FOLHA
DE SP - 07/02/12 - Eliane Cantanhêde
BRASÍLIA
- Na Bahia, o governador Jaques Wagner (PT) partiu para o confronto com
policiais em greve, chamou o Exército e bateu o pé mesmo diante dos cadáveres
que se amontoam por falta de segurança.
Em
Brasília, o governo federal comemora alegremente o sucesso dos leilões de
privatização dos aeroportos da própria capital, de Guarulhos e de Campinas, com
resultado de R$ 24,5 bilhões, bem acima das expectativas.
Indaga-se:
por que o PT condenou tão acidamente a repressão do governo do PFL-DEM a um
movimento semelhante na Bahia em 2001? E por que não só criticou ferrenhamente
as privatizações do governo FHC como as usou contra os adversários nas
campanhas de 2002, 2006 e 2010?
Ou as
greves dos policiais na era DEM eram legítimas e na era PT passaram a ser
ilegítimas, ou o PT tem um discurso na oposição e uma prática na situação.
Ou... o PT mudou.
Ou as
privatizações eram ruins e agora são boas para o país, ou o PT de Lula e agora
de Dilma aderiu ao vale-tudo eleitoral e mentiu, ironizou e foi sarcástico
contra uma política que não apenas aprovava como agora aplica, feliz da vida.
Durante
três campanhas seguidas, o partido recorreu ao mesmo discurso, atribuindo aos
adversários tucanos a intenção até de privatizar o BB, a CEF, a Petrobras e a
mãe de todos os eleitores.

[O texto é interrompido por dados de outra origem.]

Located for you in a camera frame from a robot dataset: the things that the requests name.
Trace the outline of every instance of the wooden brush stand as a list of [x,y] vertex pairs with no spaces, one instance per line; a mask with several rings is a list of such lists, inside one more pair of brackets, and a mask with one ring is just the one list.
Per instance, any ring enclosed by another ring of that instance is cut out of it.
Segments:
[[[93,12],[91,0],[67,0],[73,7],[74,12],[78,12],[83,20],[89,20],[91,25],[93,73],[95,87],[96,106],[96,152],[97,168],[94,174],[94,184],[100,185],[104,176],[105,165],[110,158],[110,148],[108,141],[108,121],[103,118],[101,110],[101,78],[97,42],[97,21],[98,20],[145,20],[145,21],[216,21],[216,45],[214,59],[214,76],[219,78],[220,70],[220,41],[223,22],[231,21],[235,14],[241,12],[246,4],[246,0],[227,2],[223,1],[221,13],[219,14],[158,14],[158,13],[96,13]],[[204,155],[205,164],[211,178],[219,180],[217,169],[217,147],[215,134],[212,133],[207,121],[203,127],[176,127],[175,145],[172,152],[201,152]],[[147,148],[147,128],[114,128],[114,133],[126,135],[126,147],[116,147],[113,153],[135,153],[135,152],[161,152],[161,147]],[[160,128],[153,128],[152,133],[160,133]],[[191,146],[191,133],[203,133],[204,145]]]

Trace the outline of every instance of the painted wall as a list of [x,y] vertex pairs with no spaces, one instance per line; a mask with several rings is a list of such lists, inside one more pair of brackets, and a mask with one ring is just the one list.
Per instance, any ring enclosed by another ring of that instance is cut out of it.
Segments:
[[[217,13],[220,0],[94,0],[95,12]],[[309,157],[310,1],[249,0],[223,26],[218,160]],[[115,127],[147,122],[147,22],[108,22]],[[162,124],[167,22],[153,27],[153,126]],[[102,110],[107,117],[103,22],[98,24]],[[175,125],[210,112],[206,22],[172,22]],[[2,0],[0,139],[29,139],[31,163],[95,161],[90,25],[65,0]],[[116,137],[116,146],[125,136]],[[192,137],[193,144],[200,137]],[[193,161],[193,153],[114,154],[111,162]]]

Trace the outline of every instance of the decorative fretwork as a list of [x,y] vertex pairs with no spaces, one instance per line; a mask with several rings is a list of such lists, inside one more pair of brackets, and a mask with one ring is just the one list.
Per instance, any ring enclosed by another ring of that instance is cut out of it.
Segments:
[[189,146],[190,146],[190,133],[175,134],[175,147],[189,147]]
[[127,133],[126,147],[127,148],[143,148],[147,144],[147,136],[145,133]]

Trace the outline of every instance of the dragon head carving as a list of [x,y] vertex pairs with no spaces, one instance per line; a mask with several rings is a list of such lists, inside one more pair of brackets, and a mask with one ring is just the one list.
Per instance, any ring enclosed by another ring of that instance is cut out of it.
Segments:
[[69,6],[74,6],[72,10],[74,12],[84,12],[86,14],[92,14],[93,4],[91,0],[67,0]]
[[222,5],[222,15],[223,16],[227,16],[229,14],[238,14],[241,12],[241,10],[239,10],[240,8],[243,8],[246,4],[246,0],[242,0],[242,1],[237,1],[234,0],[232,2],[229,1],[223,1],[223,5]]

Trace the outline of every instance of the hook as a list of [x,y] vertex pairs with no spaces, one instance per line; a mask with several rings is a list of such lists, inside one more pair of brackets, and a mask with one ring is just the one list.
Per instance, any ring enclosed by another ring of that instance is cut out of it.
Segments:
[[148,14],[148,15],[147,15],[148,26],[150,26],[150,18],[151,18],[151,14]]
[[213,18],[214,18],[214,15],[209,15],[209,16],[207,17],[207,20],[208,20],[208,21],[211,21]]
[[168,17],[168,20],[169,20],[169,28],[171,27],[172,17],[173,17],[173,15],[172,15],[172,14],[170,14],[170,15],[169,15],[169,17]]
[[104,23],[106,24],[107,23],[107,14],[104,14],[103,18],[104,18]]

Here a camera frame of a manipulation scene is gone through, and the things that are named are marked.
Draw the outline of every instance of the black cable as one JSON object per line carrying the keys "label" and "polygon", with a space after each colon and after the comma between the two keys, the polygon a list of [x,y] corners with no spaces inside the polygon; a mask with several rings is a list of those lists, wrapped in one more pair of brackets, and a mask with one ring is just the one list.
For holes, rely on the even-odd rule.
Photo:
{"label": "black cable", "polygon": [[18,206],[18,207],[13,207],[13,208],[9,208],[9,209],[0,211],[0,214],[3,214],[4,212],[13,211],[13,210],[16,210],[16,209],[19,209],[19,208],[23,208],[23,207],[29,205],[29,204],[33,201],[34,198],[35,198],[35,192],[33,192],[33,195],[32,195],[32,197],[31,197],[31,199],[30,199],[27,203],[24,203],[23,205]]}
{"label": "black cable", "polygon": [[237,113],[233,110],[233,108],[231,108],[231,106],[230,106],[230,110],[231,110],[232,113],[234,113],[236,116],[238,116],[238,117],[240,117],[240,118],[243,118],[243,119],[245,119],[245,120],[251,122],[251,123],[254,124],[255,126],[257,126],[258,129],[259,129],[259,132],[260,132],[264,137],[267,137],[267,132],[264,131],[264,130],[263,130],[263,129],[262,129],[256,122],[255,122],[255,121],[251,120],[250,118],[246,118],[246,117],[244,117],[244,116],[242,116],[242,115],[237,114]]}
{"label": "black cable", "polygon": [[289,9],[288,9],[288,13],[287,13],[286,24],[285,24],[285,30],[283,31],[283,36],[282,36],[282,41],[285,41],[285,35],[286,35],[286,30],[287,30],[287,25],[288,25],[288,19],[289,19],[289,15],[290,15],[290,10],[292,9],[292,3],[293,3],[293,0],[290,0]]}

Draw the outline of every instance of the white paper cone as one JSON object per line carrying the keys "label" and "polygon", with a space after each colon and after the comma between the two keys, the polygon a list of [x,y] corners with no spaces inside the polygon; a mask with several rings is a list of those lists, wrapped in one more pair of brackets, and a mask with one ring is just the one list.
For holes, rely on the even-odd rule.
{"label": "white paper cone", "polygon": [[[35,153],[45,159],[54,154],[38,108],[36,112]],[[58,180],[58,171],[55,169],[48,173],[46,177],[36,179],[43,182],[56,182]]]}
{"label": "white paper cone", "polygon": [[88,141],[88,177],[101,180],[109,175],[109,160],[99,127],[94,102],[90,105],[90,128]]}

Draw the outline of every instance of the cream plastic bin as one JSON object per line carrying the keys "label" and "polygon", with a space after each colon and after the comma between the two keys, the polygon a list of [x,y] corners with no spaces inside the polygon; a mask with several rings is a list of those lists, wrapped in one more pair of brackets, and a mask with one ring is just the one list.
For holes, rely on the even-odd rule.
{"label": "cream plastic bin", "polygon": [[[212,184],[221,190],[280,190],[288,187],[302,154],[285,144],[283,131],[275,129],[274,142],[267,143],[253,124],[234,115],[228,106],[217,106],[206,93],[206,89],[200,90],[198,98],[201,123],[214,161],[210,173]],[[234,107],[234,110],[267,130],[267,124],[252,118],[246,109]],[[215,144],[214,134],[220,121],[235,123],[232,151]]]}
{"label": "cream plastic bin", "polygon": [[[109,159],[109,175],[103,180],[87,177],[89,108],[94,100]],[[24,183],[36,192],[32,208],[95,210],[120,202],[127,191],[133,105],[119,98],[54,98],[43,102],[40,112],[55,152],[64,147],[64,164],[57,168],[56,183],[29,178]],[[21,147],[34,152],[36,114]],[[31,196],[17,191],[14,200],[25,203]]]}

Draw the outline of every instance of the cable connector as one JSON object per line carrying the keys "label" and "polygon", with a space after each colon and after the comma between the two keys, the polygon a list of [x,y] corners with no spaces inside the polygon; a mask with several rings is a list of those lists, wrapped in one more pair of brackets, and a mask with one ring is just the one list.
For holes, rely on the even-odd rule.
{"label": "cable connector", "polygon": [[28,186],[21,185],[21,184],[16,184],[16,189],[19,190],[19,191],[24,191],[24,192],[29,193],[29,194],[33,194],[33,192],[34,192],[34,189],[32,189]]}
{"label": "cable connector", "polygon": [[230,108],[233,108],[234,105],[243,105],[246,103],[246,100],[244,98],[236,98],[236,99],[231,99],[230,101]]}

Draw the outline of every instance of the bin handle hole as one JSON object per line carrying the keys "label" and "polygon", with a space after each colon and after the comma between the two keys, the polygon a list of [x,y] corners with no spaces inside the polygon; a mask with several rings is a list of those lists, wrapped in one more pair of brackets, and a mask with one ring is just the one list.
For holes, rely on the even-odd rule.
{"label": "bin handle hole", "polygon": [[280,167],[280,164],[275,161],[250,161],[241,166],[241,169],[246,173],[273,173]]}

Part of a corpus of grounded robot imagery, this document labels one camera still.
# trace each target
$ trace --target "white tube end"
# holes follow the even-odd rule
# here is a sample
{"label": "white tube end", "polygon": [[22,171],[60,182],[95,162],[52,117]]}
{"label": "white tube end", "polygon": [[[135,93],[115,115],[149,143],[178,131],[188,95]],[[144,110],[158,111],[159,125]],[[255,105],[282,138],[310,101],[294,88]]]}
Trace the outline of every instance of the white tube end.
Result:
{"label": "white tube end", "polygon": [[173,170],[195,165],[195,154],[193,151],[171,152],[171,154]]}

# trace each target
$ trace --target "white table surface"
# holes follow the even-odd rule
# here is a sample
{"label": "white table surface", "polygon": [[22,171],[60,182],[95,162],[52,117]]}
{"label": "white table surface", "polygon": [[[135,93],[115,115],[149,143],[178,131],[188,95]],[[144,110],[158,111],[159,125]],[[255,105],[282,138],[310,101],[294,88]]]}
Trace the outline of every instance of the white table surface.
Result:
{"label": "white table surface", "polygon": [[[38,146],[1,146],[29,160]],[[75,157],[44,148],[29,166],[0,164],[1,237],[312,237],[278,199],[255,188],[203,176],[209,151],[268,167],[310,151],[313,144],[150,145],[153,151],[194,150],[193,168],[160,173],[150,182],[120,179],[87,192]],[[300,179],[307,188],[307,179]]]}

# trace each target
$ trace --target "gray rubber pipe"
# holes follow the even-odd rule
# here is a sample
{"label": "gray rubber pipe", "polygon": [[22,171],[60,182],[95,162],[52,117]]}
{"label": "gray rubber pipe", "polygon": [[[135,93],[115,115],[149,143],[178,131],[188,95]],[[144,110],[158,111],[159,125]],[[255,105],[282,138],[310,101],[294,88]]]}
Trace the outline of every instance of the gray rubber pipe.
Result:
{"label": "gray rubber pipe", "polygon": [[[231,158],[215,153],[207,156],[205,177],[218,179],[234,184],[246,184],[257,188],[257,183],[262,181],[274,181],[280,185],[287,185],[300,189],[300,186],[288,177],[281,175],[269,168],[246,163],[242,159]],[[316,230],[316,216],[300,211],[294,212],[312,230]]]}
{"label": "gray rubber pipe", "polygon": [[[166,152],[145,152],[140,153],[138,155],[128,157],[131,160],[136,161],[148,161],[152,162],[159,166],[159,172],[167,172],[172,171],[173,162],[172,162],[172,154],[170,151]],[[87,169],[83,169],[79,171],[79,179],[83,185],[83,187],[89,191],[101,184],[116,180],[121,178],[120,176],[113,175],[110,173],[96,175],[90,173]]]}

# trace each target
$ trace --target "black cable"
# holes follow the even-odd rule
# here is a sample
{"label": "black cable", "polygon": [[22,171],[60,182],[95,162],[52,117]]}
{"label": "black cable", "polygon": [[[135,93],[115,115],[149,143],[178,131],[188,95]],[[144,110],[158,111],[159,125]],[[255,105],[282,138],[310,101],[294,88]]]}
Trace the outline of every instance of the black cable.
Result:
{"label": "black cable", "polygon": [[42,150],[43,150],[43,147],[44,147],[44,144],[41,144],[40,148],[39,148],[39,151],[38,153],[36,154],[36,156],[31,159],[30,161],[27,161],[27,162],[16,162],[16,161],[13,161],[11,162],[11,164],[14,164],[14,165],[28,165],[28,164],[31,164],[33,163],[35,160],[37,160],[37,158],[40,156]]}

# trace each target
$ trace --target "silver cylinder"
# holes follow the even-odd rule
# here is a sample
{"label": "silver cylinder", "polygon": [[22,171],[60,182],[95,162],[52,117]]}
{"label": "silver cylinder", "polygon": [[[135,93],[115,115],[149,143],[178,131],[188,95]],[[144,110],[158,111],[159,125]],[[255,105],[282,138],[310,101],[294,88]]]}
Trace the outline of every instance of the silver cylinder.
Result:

Era o PT antiprivatização versus o PSDB
privatizante, o PT patriótico versus o PSDB impatriótico.
E
agora, qual o discurso? Dilma e Lula deveriam pedir desculpas: ou mentiram aos
eleitores ou estavam errados e agora reconhecem que greve de policiais era e é
inadmissível e que a política de privatizações do governo adversário era e é
correta. Suspeita-se que não vão fazer nem uma coisa nem outra. Vão deixar pra
lá, como se nada tivesse acontecido.